WHAT YOU WILL DO: Show all lines of the entries in which the word "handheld" is found.

---- DATASET EXTRACT

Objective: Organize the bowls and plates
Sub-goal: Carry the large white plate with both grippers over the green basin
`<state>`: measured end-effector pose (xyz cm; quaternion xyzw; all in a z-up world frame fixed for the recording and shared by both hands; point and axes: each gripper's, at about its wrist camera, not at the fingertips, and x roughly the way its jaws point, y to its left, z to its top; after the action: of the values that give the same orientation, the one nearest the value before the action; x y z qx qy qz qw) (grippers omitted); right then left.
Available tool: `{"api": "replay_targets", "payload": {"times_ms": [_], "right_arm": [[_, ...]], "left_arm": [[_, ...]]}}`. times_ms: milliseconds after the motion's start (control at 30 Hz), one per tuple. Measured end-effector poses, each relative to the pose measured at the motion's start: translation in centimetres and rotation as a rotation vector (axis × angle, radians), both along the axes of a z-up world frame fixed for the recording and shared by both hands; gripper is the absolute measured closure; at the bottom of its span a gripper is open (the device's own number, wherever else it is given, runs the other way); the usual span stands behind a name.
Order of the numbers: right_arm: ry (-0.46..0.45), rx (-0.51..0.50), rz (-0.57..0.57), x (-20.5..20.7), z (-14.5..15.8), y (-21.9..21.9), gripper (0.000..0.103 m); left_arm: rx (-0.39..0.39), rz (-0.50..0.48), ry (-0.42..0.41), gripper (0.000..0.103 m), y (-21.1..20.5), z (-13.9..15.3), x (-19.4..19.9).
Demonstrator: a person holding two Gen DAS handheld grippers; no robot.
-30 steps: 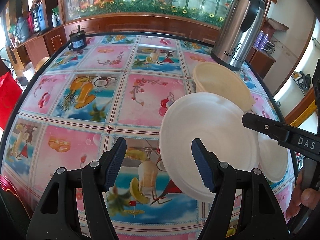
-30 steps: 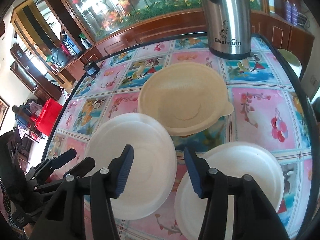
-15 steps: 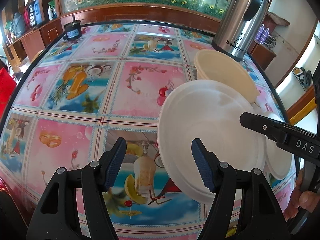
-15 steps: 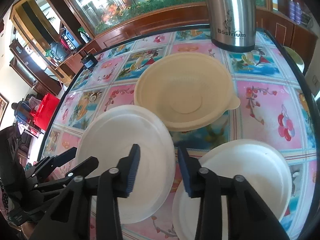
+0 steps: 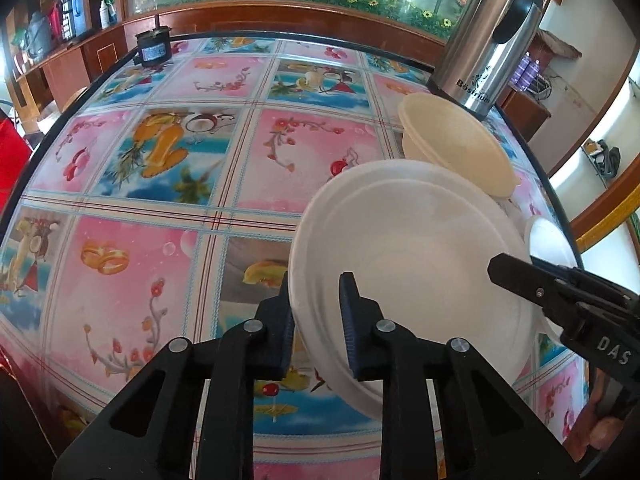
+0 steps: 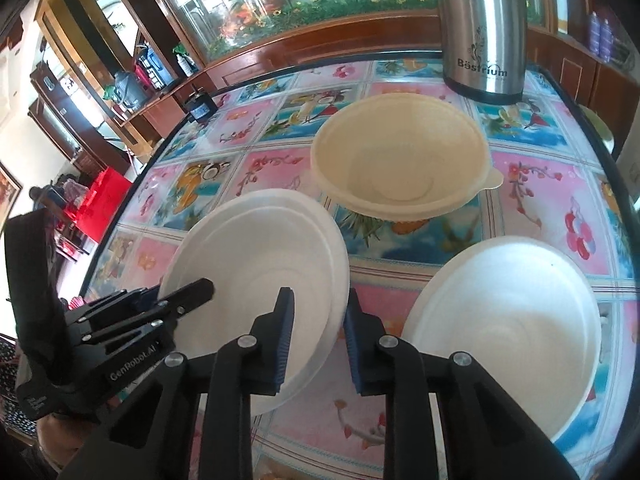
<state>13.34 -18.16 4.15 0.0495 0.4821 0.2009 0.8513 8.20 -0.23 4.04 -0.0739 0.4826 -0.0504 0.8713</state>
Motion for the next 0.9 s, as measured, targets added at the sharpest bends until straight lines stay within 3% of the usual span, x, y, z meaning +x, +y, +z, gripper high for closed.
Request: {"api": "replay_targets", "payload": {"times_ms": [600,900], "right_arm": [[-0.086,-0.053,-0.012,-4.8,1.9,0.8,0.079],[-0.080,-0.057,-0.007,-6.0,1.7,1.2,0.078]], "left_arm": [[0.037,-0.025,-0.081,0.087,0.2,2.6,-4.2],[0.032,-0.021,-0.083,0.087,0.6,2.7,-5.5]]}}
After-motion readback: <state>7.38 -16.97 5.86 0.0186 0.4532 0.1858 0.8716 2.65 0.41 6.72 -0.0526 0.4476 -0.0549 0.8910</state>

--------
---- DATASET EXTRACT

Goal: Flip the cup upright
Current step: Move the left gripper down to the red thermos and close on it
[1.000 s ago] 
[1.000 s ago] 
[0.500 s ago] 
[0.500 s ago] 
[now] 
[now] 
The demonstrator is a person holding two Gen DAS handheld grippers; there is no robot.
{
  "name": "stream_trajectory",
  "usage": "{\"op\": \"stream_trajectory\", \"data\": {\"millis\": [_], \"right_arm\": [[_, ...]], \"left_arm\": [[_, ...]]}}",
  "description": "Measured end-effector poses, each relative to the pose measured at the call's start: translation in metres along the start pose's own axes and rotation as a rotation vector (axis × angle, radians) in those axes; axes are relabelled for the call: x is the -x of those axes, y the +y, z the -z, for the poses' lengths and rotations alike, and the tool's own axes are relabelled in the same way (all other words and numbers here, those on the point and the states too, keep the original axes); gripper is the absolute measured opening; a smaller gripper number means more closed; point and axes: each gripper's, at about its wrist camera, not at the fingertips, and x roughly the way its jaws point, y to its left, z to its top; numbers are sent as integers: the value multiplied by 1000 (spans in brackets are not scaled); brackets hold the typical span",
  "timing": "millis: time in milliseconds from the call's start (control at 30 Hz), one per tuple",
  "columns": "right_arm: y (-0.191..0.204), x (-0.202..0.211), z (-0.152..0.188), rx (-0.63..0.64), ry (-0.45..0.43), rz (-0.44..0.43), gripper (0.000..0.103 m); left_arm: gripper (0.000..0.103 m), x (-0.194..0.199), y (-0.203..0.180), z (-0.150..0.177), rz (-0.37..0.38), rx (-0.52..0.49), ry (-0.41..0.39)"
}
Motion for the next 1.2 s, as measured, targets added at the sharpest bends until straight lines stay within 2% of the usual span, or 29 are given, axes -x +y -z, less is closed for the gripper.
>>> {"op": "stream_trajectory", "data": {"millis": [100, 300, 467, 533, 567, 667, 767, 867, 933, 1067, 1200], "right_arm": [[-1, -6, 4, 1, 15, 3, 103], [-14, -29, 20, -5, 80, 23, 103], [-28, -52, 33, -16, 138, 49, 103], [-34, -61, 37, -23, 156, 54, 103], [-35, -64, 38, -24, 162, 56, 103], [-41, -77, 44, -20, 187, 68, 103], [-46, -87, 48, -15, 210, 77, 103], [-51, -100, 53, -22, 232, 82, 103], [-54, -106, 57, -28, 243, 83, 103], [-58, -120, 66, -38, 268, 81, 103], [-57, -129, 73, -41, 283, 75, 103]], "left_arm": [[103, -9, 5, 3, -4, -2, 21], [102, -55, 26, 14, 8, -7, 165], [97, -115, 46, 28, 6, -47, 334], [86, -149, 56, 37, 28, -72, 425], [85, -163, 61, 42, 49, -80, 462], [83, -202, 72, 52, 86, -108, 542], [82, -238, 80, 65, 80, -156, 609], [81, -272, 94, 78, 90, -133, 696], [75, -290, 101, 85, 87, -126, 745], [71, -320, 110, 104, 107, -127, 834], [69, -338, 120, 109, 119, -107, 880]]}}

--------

SOLUTION BELOW:
Demonstrator: a person holding two Gen DAS handheld grippers; no robot.
The demonstrator is a person holding two Gen DAS handheld grippers; there is no robot.

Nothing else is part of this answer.